Required work: Start with the first line of the data and end with the line that holds "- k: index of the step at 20"; write out each one exactly.

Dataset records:
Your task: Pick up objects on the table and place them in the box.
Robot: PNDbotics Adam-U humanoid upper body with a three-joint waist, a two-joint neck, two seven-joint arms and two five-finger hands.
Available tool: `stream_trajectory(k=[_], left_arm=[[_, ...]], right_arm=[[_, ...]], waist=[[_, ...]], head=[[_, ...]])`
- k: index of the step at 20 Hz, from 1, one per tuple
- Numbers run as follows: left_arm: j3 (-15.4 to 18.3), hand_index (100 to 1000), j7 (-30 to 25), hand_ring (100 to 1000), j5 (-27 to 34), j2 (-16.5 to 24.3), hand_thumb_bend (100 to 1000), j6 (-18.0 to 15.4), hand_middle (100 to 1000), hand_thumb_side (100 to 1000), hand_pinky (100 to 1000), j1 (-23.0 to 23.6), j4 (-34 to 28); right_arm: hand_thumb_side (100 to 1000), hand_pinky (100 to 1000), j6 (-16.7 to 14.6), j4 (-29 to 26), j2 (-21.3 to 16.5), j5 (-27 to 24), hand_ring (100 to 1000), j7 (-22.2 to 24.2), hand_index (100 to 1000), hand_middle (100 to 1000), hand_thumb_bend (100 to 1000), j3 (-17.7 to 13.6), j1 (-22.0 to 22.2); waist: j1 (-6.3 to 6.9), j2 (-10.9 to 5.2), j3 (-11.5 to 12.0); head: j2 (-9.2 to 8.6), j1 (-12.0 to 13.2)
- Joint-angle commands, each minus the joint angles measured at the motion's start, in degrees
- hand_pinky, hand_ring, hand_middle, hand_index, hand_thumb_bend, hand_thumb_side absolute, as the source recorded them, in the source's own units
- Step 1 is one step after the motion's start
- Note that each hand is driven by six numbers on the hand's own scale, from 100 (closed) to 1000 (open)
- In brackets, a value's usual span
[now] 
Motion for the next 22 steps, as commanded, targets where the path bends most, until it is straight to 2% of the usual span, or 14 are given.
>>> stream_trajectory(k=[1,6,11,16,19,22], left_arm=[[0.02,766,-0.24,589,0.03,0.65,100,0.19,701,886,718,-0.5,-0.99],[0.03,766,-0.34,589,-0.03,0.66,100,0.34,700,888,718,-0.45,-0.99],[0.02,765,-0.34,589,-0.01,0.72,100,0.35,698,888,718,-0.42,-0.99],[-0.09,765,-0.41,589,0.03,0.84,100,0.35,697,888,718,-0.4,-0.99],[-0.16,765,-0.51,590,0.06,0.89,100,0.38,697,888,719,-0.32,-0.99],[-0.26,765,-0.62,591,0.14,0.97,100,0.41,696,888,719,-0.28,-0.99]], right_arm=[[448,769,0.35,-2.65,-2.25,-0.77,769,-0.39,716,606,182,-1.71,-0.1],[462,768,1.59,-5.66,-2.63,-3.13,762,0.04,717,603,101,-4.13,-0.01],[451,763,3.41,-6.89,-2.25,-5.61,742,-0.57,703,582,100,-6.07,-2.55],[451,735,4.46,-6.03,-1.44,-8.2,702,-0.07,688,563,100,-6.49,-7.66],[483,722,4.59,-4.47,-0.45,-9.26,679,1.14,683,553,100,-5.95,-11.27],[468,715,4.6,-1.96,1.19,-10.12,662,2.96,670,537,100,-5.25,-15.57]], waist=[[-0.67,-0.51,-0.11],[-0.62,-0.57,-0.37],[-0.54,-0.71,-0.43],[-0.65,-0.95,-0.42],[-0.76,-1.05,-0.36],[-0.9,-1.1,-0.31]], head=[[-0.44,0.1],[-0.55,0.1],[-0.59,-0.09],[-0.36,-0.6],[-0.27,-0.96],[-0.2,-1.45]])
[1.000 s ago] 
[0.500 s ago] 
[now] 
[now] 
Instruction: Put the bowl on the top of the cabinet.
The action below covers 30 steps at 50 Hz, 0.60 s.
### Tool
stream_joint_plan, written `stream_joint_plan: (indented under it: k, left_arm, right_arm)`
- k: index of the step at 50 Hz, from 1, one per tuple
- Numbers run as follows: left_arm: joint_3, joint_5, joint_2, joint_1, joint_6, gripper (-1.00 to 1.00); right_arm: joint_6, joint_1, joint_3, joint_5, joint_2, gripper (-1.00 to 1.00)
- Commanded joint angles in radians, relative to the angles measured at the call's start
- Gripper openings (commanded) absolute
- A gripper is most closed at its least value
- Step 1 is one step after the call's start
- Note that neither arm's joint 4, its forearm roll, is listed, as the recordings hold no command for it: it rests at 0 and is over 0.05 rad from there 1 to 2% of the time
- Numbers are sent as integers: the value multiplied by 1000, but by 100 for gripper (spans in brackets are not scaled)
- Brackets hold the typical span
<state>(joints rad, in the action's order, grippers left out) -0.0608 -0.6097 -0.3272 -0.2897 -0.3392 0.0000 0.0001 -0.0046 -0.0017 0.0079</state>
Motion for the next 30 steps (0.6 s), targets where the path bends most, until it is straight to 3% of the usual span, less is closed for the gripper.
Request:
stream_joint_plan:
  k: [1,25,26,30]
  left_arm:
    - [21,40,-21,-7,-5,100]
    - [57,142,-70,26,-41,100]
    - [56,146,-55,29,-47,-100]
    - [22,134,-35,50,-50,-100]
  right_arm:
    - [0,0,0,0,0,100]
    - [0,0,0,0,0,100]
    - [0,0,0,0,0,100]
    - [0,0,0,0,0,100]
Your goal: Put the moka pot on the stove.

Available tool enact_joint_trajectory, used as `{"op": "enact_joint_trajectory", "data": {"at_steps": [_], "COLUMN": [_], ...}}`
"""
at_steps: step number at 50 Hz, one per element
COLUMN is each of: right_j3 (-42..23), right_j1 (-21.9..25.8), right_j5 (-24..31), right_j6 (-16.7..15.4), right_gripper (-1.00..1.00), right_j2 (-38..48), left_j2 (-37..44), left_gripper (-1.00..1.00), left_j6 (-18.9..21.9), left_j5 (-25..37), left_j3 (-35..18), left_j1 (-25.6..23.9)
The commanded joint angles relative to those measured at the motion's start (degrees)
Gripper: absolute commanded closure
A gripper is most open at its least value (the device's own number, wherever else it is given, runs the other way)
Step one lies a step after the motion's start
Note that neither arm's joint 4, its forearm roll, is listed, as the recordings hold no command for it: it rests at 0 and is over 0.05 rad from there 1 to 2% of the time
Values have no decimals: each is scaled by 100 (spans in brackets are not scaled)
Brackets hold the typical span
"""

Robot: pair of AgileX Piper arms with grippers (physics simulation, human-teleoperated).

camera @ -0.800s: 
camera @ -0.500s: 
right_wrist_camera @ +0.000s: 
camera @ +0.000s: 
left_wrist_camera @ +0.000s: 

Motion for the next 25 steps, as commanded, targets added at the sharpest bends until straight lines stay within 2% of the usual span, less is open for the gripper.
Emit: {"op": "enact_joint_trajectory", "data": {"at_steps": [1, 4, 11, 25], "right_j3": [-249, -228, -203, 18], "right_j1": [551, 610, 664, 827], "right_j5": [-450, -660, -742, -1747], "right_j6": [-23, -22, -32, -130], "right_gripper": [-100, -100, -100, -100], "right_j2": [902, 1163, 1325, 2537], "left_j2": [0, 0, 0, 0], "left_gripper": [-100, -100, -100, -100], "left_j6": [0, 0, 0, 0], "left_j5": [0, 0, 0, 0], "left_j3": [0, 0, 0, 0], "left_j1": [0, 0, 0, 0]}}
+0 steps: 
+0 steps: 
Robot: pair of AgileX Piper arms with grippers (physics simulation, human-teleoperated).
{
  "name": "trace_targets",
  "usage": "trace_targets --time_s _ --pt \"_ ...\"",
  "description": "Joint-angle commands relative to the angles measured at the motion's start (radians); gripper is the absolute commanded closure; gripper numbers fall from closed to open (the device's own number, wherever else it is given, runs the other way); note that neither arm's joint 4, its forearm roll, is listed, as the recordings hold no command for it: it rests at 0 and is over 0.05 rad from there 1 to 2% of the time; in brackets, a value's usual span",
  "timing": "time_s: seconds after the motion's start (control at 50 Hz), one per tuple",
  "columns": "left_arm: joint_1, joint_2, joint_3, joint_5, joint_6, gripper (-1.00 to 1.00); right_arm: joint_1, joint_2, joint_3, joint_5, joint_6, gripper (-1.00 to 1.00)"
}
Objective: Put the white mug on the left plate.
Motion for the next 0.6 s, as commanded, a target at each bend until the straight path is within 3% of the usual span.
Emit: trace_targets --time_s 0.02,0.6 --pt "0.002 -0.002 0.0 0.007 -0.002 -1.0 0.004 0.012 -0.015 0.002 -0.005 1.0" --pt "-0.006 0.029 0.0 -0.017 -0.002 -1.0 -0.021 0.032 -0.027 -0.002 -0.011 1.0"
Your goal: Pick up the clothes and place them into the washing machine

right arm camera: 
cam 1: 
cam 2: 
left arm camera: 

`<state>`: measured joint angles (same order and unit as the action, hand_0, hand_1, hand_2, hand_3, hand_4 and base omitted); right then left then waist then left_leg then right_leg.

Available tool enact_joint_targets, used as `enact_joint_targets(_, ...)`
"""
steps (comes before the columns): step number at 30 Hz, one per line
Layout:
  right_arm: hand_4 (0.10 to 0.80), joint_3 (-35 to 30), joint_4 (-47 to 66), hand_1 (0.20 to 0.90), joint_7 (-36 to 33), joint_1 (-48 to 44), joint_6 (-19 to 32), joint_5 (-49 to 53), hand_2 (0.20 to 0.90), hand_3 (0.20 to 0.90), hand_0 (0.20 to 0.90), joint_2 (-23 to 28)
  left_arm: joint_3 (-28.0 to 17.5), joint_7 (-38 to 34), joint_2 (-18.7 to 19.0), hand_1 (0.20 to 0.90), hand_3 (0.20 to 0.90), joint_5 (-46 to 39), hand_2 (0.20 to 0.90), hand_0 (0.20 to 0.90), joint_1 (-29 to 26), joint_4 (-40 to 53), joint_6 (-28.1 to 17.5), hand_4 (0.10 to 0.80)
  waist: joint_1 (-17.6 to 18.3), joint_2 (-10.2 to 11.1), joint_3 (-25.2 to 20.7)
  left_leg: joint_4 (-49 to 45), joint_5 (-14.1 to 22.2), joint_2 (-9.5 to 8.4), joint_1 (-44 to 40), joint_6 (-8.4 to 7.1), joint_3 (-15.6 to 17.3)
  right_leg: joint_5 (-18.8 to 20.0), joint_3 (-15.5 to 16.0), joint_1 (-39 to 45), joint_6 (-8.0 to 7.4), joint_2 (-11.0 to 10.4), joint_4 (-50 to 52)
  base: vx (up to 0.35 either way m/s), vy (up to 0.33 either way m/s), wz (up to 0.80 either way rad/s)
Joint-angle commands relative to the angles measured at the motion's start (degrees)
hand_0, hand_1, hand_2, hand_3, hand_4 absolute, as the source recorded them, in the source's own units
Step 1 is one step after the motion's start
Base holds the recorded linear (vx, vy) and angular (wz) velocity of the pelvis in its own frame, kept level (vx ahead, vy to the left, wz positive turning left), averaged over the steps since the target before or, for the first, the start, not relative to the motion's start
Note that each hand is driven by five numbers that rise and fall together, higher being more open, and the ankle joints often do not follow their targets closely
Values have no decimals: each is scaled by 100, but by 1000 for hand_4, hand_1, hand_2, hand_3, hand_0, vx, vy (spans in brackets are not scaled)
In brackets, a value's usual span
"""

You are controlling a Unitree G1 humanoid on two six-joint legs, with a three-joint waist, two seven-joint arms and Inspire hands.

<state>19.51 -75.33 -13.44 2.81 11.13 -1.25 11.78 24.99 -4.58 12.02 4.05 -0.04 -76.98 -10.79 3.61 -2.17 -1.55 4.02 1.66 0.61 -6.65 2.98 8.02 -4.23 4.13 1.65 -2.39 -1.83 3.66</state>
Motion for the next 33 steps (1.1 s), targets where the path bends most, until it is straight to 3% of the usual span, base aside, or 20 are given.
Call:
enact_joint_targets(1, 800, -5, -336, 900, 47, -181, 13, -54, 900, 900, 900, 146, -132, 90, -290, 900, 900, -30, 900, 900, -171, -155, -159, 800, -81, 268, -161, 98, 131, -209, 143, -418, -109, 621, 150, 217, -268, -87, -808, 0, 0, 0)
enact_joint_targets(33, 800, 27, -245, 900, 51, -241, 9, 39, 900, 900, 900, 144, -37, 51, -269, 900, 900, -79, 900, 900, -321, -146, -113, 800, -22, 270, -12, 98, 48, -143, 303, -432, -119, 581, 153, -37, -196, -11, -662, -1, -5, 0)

Written answer:
Your task: Pick up objects on the table and place them in the box.
Robot: PNDbotics Adam-U humanoid upper body with a three-joint waist, a two-joint neck, two seven-joint arms and two five-finger hands.
Available tool: `stream_trajectory(k=[_], left_arm=[[_, ...]], right_arm=[[_, ...]], waist=[[_, ...]], head=[[_, ...]])`
- k: index of the step at 20 Hz, from 1, one per tuple

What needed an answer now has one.